Pormenores. Voltemos ao pormaior, ou seja a Cruella.

Fora dos holofotes, qual formiga movendo-se nos carreiros da tribo, para trás e para a frente, fazendo o que tem que ser feito, sempre segundo os ditames da tribo, foi laboriosamente construindo uma carreira, começada muito cedo, por tradição familiar, tanto que aos 22 anos já tinha assegurado um lugar num carreiro dourado, onde, mais de um quarto de século  depois, ainda pontifica.

Atingiu a celebridade por alegadamente ter sido a artífice, estratega e autora moral e escriba material de acordos da tribo com outras duas tribos, todas há muito desavindas, e que permitiu guindar a sua ao estatuto de tribo-mor. A tradição familiar faz com que membros da sua família se movam no círculo próximo do chefe da tribo, com lugares e prebendas várias, numa endogamia de fazer inveja a caracóis.

Içada por fim à alcândora, verteu desilusão: fraca tribuna, pouco e pobre vocabulário, repetição do modismo do momento, diz, repete e volta a repetir, frases pomposas repletas de um vazio sem fim, opiniões não se lhe conhecem, só o papaguear do catecismo oficial da tribo, com respeito visceral ao cânone vigente – ou seja, ao chefe -, o que é também notório em conversas semanais com outros três estarolas, que fazem de conta debater as opiniões diferentes que não têm, tudo para receber cachet a título de direitos de autor, suprema ironia por ali não haver vislumbre de ideia ou pensamento originais.

A não ser que os ventos mudem, há-de ir longe. Aliás, parafraseando outro da tribo, bronco mas muito sabido, todos os do seu clã hádem ir. No pequeno mundo em que vivem e se movem, longe será  vir para Lisboa, viver na corte e dela recolher benesses, e vir de carro marca alemã topo de gama, com motorista, já é ir mais longe do que simplesmente apanhar o cacilheiro que separa as duas margens.
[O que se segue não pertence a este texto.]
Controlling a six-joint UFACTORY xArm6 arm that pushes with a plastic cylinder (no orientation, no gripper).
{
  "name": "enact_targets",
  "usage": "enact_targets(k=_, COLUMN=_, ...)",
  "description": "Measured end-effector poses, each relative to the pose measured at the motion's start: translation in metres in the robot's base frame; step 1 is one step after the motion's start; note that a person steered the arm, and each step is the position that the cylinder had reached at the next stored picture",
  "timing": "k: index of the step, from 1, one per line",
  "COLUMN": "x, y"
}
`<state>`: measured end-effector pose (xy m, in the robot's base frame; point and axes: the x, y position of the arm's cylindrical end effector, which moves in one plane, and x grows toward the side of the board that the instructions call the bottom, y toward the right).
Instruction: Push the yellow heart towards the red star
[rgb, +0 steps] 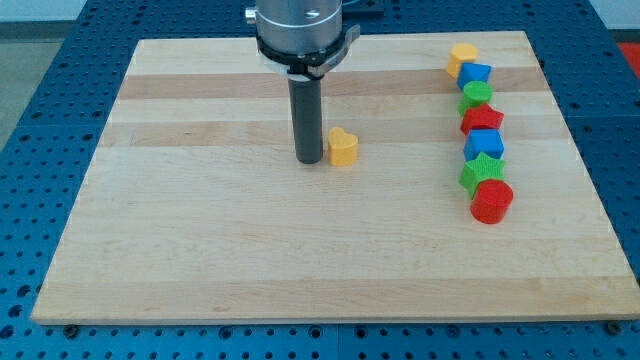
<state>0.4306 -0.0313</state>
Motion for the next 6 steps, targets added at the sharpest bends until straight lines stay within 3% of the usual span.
enact_targets(k=6, x=-0.006, y=0.092)
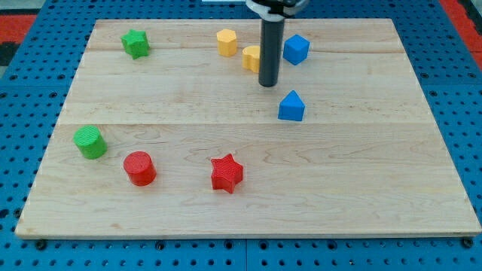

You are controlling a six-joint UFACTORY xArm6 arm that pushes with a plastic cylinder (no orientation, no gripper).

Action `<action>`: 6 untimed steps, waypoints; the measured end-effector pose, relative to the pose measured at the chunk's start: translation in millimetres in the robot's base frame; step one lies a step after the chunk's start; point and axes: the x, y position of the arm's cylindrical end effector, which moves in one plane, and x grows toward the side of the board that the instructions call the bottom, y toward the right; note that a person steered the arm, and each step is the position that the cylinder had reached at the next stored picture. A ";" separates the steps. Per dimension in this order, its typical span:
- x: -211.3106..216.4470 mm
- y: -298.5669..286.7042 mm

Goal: Push blue cube slightly right

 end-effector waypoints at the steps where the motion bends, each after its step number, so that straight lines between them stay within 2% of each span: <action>1: -28.7 -27.1; 2: -55.3 -43.4; 3: -56.9 -76.2; 4: -26.1 -69.0; 5: -25.9 -10.9; 6: -26.2 6.6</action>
Alcunhei-a de Cruella porque sempre que a vejo, para além do arrepio de frio que me provocam a fácies, seca e dura, os lábios finos e apertados, o cabelo preto sempre esticado e colado ao rosto, a cara de má, de maus fígados, piores digestões e muita prisão de ventre, a imagino a matar dálmatas para lhes vestir a pele, que é o que metaforicamente faz, sendo os dálmatas todos os que não são da tribo, ou seja, nós.